### What you have to do
Could you restate word for word every line from the one containing "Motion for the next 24" to the end of the records, and nothing else?

### Dataset records
----
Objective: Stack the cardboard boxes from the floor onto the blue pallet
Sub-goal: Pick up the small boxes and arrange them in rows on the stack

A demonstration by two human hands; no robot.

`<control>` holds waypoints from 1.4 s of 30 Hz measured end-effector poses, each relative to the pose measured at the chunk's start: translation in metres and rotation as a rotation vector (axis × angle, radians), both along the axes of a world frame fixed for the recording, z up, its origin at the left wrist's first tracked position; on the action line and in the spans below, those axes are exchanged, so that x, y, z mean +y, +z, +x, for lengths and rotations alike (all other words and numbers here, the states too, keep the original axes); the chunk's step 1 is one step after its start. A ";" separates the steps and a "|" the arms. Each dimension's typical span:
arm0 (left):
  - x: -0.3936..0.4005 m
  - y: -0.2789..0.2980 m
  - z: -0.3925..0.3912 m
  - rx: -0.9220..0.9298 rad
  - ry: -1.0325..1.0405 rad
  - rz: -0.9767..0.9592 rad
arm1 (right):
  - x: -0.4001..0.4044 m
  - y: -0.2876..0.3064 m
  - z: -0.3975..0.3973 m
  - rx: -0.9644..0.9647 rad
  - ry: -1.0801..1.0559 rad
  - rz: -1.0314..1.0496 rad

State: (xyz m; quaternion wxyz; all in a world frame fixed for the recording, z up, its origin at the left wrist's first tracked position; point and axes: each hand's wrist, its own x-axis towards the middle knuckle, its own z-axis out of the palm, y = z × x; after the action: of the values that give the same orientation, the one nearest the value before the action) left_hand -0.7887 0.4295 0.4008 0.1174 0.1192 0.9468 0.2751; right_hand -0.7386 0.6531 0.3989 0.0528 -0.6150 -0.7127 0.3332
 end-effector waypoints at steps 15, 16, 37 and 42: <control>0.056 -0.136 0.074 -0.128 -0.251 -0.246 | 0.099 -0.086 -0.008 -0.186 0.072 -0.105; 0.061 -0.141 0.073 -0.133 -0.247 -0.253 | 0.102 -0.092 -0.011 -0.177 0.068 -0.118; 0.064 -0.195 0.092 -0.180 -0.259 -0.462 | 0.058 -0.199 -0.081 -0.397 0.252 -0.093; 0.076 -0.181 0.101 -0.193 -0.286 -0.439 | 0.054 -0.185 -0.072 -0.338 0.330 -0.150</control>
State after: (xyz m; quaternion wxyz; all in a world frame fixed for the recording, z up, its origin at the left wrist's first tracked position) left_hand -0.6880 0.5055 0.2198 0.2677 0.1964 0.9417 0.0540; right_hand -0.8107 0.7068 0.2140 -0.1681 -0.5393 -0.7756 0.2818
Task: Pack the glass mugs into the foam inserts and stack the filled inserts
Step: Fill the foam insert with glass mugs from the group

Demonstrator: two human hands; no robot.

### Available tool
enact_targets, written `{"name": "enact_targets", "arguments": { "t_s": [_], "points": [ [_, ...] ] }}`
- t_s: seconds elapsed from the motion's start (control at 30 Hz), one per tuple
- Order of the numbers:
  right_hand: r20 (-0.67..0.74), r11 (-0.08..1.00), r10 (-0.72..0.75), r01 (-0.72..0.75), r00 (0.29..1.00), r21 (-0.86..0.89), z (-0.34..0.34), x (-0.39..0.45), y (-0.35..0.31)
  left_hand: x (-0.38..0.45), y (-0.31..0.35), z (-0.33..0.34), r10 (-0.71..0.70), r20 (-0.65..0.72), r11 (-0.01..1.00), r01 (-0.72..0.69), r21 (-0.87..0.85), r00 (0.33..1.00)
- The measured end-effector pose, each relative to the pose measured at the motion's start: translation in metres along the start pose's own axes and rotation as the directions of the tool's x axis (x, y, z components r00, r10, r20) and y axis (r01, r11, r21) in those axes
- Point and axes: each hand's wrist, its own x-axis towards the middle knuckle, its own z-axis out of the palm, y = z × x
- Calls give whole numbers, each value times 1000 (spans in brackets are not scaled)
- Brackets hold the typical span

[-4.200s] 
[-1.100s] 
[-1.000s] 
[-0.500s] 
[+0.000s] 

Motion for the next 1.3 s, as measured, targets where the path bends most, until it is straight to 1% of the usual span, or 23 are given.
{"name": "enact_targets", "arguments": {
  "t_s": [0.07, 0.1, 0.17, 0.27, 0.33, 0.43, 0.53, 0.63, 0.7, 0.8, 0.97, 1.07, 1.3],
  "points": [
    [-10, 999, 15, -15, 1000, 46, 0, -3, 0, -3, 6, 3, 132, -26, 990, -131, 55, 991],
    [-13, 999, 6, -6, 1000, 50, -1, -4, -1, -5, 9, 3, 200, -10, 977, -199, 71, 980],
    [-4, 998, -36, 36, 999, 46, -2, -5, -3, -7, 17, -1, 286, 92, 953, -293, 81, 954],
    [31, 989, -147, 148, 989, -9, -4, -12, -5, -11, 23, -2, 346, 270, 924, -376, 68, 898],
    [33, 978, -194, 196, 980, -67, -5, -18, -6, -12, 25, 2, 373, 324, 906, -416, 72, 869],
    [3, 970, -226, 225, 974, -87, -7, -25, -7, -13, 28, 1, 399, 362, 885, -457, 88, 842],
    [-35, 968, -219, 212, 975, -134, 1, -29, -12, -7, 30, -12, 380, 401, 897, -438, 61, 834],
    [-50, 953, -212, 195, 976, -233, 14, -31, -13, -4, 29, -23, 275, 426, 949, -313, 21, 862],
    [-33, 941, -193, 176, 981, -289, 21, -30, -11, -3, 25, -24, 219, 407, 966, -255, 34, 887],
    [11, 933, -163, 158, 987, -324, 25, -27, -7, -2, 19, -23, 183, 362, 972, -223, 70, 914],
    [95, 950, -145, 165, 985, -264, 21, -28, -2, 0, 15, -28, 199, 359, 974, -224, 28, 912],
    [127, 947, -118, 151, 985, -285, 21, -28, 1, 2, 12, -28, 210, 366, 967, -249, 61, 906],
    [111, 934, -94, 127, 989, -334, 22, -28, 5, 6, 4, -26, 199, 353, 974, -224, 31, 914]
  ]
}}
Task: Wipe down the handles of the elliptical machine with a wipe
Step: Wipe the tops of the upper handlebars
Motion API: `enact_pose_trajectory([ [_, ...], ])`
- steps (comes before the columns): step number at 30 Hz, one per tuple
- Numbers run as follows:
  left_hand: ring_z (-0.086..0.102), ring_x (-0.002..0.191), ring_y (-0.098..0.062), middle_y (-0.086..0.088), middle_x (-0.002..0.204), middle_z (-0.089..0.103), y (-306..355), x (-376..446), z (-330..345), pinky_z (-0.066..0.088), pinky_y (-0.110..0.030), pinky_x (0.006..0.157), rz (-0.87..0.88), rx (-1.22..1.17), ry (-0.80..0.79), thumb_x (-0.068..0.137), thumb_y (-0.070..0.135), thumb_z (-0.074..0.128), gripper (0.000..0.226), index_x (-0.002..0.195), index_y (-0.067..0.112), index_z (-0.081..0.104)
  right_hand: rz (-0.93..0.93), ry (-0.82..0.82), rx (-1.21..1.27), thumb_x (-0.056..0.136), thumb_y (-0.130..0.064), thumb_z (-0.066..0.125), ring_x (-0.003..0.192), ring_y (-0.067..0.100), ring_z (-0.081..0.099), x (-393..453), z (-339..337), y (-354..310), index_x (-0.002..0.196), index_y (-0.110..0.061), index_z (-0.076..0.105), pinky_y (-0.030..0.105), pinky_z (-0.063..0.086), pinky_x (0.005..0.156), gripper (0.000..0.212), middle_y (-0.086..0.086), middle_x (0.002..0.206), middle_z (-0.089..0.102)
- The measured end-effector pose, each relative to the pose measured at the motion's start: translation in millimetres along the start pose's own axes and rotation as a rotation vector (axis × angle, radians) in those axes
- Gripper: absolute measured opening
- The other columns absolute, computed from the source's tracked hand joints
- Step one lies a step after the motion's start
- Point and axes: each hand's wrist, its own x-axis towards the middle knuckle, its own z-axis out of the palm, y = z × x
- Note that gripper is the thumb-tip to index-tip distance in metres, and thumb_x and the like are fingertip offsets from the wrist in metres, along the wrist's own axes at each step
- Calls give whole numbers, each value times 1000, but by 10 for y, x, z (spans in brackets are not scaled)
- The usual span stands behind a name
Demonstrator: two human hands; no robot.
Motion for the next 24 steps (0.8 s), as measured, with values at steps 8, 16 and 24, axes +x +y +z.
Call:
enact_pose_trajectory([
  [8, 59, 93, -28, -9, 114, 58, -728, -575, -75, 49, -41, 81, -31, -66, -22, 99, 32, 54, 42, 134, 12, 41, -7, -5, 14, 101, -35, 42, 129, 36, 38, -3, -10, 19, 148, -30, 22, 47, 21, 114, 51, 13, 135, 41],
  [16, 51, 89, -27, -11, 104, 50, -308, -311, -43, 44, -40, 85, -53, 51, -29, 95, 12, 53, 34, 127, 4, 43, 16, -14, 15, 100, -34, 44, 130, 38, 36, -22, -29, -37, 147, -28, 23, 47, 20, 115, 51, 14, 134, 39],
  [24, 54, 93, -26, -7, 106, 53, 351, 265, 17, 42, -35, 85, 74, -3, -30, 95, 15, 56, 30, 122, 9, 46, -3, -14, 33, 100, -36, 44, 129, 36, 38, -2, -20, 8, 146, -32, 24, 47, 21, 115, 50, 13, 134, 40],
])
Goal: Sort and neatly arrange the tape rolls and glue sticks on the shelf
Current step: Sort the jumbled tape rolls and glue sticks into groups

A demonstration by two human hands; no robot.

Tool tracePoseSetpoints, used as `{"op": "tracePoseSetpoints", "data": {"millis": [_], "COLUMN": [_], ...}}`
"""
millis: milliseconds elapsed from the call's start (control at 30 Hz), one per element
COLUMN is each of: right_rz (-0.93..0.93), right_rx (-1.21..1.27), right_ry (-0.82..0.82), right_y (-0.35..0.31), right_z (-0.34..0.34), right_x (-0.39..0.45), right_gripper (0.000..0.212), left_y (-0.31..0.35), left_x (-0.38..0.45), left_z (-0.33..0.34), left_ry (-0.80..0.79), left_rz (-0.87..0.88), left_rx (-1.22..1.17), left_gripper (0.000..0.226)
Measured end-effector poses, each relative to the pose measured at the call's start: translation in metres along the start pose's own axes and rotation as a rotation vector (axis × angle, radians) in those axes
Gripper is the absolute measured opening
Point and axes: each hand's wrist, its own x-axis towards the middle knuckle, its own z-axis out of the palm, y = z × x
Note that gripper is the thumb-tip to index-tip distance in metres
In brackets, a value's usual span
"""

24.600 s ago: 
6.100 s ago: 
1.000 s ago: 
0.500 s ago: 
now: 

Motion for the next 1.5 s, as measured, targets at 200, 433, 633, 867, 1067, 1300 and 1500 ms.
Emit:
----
### Written response
Motion for the next 24 steps (0.8 s), as measured, with values at steps 8, 16 and 24, axes +x +y +z.
Call:
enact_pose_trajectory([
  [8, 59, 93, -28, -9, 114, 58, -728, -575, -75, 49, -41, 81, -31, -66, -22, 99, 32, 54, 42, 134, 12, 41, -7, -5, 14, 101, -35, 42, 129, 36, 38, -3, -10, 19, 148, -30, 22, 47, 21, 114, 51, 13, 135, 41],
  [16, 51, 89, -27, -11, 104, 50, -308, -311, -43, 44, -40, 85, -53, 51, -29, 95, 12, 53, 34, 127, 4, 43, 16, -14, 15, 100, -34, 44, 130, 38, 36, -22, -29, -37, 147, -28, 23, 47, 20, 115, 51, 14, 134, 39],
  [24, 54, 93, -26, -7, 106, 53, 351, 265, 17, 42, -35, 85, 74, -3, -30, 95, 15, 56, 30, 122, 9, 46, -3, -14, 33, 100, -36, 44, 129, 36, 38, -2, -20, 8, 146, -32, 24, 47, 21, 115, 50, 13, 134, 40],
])
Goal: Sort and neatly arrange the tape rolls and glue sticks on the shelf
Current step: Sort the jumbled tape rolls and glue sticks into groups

A demonstration by two human hands; no robot.

Tool tracePoseSetpoints, used as `{"op": "tracePoseSetpoints", "data": {"millis": [_], "COLUMN": [_], ...}}`
"""
millis: milliseconds elapsed from the call's start (control at 30 Hz), one per element
COLUMN is each of: right_rz (-0.93..0.93), right_rx (-1.21..1.27), right_ry (-0.82..0.82), right_y (-0.35..0.31), right_z (-0.34..0.34), right_x (-0.39..0.45), right_gripper (0.000..0.212), left_y (-0.31..0.35), left_x (-0.38..0.45), left_z (-0.33..0.34), left_ry (-0.80..0.79), left_rz (-0.87..0.88), left_rx (-1.22..1.17), left_gripper (0.000..0.226)
Measured end-effector poses, each relative to the pose measured at the call's start: translation in metres along the start pose's own axes and rotation as a rotation vector (axis × angle, radians) in those axes
Gripper is the absolute measured opening
Point and axes: each hand's wrist, its own x-axis towards the middle knuckle, its own z-axis out of the palm, y = z × x
Note that gripper is the thumb-tip to index-tip distance in metres
In brackets, a value's usual span
"""

24.600 s ago: 
6.100 s ago: 
1.000 s ago: 
0.500 s ago: 
now: 

Motion for the next 1.5 s, as measured, targets at 200, 433, 633, 867, 1067, 1300 and 1500 ms.
Emit:

This response contains the complete answer.